Data provided Block Start

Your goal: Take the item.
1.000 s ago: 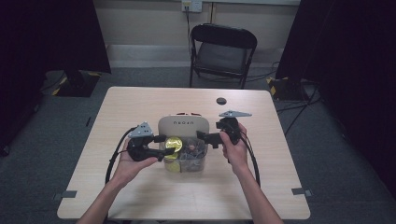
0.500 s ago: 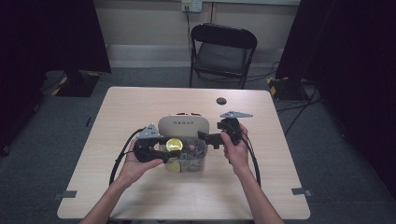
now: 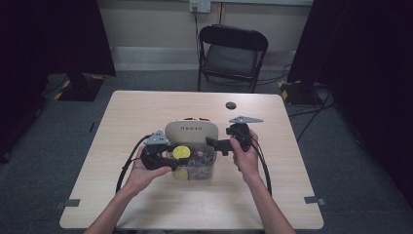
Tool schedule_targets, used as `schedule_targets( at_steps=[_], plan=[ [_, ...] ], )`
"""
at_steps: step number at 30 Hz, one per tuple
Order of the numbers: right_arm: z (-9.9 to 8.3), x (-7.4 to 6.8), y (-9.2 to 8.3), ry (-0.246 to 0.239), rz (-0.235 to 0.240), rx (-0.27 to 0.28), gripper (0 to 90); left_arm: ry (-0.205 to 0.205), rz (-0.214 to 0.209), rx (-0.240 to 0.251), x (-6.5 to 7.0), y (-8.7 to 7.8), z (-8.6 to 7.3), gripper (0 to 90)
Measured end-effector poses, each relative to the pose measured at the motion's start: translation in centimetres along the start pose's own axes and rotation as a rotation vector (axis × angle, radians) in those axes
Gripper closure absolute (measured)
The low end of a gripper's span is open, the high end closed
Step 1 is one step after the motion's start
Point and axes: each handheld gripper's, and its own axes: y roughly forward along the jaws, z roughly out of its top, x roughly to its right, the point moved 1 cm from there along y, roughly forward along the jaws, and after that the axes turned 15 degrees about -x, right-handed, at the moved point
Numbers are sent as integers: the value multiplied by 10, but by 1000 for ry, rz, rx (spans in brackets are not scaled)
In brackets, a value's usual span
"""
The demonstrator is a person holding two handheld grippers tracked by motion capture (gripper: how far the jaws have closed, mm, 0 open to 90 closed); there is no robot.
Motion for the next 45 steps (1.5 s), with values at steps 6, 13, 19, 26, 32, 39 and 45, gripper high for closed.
schedule_targets(
  at_steps=[6, 13, 19, 26, 32, 39, 45],
  plan=[
    [0, -1, 1, -2, -3, -2, 0, -5, -2, 4, 0, -1, -1, 380],
    [0, 0, 2, 0, 0, -3, 0, -6, -18, 22, 0, -1, -2, 382],
    [-1, -1, 2, 3, 1, -5, 0, -19, -34, 33, 0, -5, -2, 382],
    [-2, 0, 3, 6, 2, -4, 0, -26, -33, 54, -1, -11, -4, 383],
    [-2, -1, 4, 4, -1, -9, 0, -35, -36, 64, -2, -18, -5, 383],
    [-2, -1, 3, 2, -3, -8, 0, -38, -28, 83, -5, -30, -8, 383],
    [-2, -1, 2, 6, -5, -2, 0, -46, -22, 105, -10, -42, -9, 383]
  ],
)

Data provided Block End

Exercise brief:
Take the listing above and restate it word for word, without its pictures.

Answer space:
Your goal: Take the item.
1.000 s ago: 
0.500 s ago: 
now: 
Tool schedule_targets, used as `schedule_targets( at_steps=[_], plan=[ [_, ...] ], )`
"""
at_steps: step number at 30 Hz, one per tuple
Order of the numbers: right_arm: z (-9.9 to 8.3), x (-7.4 to 6.8), y (-9.2 to 8.3), ry (-0.246 to 0.239), rz (-0.235 to 0.240), rx (-0.27 to 0.28), gripper (0 to 90); left_arm: ry (-0.205 to 0.205), rz (-0.214 to 0.209), rx (-0.240 to 0.251), x (-6.5 to 7.0), y (-8.7 to 7.8), z (-8.6 to 7.3), gripper (0 to 90)
Measured end-effector poses, each relative to the pose measured at the motion's start: translation in centimetres along the start pose's own axes and rotation as a rotation vector (axis × angle, radians) in those axes
Gripper closure absolute (measured)
The low end of a gripper's span is open, the high end closed
Step 1 is one step after the motion's start
Point and axes: each handheld gripper's, and its own axes: y roughly forward along the jaws, z roughly out of its top, x roughly to its right, the point moved 1 cm from there along y, roughly forward along the jaws, and after that the axes turned 15 degrees about -x, right-handed, at the moved point
Numbers are sent as integers: the value multiplied by 10, but by 1000 for ry, rz, rx (spans in brackets are not scaled)
In brackets, a value's usual span
"""
The demonstrator is a person holding two handheld grippers tracked by motion capture (gripper: how far the jaws have closed, mm, 0 open to 90 closed); there is no robot.
Motion for the next 45 steps (1.5 s), with values at steps 6, 13, 19, 26, 32, 39 and 45, gripper high for closed.
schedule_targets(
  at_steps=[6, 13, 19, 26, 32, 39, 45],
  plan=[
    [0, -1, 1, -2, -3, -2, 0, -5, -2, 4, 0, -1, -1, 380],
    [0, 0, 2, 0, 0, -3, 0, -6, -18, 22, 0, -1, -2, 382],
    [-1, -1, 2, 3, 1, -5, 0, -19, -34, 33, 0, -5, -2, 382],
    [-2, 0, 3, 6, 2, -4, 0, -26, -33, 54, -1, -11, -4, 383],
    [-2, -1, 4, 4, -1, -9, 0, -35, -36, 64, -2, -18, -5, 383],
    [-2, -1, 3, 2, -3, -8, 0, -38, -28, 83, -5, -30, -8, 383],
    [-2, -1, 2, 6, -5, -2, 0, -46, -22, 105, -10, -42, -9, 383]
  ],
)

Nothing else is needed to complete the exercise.